Greywater is wastewater generated from domestic activities such as laundry, dishwashing, and bathing, which can be recycled for uses such as landscape irrigation and constructed wetlands. Greywater is largely sterile, but not potable (drinkable). Greywater differs from water from sewage or blackwater that contains human or animal waste. A permaculture approach to blackwater is composting through a process known as humanure; a portmanteau of human and manure. The methane in humanure can be collected and used similar to natural gas as a fuel, such as for heating or cooking, and is commonly referred to as biogas. Biogas can be harvested from human waste and the remainder used as humanure. The simplest forms of humanure include a composting toilet or an outhouse or dry bog surrounded by trees that are heavy feeders that can be coppiced for wood fuel. This process eliminates the use of a plumbed toilet.

Domesticated animals 

Domesticated animals are often incorporated into site design. Animals are a critical component of any sustainable ecosystem. Research indicates that without animals' contribution, ecological integrity is diminished or lost. Activities that contribute to the system include: foraging to cycle nutrients, clearing fallen fruit, weed maintenance, spreading seeds, and pest maintenance. Nutrients are cycled by animals, transformed from their less digestible form (such as grass or twigs) into more nutrient-dense manure.

Multiple animals can contribute, including cows, goats, chickens, geese, turkey, rabbits, and worms. An example is chickens who can be used to scratch over the soil, thus breaking down the topsoil and using fecal matter as manure. Factors such as timing and habits are critical. For example, animals require much more daily attention than plants.

Sheet mulching 
Mulch is a protective cover placed over soil. Mulch material includes stones, leaves, cardboard, wood chips, and gravel, although in permaculture mulches of organic material are preferred because they perform more functions. These include absorbing rainfall, reducing evaporation, providing nutrients, increasing soil organic matter, creating habitat for soil organisms, suppressing weed growth and seed germination, moderating diurnal temperature swings, protecting against frost, and reducing erosion. Sheet mulching is a gardening technique that attempts to mimic natural forest processes. Sheet mulching mimics the leaf cover that is found on forest floors. When deployed properly and in combination with other permaculture principles, it can generate healthy, productive, and low-maintenance ecosystems.

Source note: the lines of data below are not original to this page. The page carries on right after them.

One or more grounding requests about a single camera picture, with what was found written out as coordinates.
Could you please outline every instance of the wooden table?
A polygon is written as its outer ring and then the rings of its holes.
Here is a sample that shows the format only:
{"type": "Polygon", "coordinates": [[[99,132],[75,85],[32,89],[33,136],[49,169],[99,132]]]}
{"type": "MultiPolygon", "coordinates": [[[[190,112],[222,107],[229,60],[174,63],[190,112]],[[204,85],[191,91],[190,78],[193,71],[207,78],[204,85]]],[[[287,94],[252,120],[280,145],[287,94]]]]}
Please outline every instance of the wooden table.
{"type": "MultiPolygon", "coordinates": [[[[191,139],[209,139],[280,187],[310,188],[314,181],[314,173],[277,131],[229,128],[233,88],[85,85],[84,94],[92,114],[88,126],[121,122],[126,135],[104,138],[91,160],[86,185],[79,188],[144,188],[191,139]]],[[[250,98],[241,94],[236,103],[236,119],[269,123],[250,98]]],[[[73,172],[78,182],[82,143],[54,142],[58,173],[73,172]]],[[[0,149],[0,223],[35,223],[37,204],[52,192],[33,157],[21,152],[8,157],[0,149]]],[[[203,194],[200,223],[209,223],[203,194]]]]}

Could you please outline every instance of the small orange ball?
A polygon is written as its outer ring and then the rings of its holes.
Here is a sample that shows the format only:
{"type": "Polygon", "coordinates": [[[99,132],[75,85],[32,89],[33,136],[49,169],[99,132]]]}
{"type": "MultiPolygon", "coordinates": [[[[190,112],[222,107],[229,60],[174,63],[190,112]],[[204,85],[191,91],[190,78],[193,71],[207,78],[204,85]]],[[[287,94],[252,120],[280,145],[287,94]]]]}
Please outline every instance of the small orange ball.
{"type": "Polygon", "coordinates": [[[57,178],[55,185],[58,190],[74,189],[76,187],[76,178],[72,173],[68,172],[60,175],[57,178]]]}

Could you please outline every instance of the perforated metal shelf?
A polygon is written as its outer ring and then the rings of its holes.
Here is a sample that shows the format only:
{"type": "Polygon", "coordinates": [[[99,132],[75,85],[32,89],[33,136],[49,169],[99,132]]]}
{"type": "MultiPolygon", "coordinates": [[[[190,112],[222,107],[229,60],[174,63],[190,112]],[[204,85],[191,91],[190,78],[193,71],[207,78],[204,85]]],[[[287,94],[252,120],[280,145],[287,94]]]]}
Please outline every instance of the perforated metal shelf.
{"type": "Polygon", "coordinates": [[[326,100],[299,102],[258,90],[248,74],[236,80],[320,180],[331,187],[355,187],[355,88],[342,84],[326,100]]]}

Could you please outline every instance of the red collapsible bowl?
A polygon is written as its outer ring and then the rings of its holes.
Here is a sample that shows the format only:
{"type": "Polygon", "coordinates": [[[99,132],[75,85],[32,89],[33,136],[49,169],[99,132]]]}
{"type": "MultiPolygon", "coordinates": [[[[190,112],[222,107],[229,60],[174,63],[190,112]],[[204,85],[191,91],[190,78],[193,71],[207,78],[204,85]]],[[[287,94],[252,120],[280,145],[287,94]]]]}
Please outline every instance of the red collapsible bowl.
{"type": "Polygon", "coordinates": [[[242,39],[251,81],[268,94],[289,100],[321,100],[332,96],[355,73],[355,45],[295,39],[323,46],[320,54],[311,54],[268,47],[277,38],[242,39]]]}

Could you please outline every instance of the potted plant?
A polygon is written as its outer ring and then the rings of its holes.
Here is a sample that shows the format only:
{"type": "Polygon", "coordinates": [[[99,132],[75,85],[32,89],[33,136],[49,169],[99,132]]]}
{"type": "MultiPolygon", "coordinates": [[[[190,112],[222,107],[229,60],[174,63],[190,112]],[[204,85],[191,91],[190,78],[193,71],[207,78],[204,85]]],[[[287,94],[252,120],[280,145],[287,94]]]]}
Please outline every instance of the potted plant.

Sheet mulch serves as a "nutrient bank," storing nutrients contained in organic matter and slowly making these nutrients available to plants as the organic matter slowly and naturally breaks down. It also improves the soil by attracting and feeding earthworms, slaters and many other soil micro-organisms, as well as adding humus. Earthworms "till" the soil, and their worm castings are among the best fertilizers and soil conditioners. Sheet mulching can be used to reduce or eliminate non-desired plants by starving them of light and can surpass herbicide or other methods of control.

Grazing 

Grazing is blamed for much destruction. However, when grazing is modeled after nature, it can have the opposite effect. Cell grazing is a system of grazing in which herds or flocks are regularly and systematically moved to fresh range with the intent to maximize forage quality and quantity. Sepp Holzer and Joel Salatin have shown how grazing can start ecological succession or prepare ground for planting. Allan Savory's holistic management technique has been likened to "a permaculture approach to rangeland management". One variation is conservation grazing, where the primary purpose of the animals is to benefit the environment and the animals are not necessarily used for meat, milk or fiber. Sheep can replace lawn mowers. Goats and sheep can eat invasive plants.

Keyline design 
Keyline design is a technique for maximizing the beneficial use of water resources. It was developed in Australia by farmer and engineer P. A. Yeomans. Keyline refers to a contour line extending in both directions from a keypoint. Plowing above and below the keyline provides a watercourse that directs water away from a purely downhill course to reduce erosion and encourage infiltration. It is used in designing drainage systems.

Fruit tree management 
Some proponents of permaculture advocate heavily restricted pruning. Holzer used the method in connection with Hügelkultur berms. He has grown fruiting trees at altitudes (approximately ) far above their normal altitude, temperature, and snow load ranges. The Hügelkultur berms kept or generated enough heat to allow the roots to survive during alpine winter conditions. The point of having unpruned branches, he notes, was that the longer (more naturally formed) branches bend over under the snow load until they touched the ground, thus forming a natural arch against snow loads that would break a shorter, pruned, branch.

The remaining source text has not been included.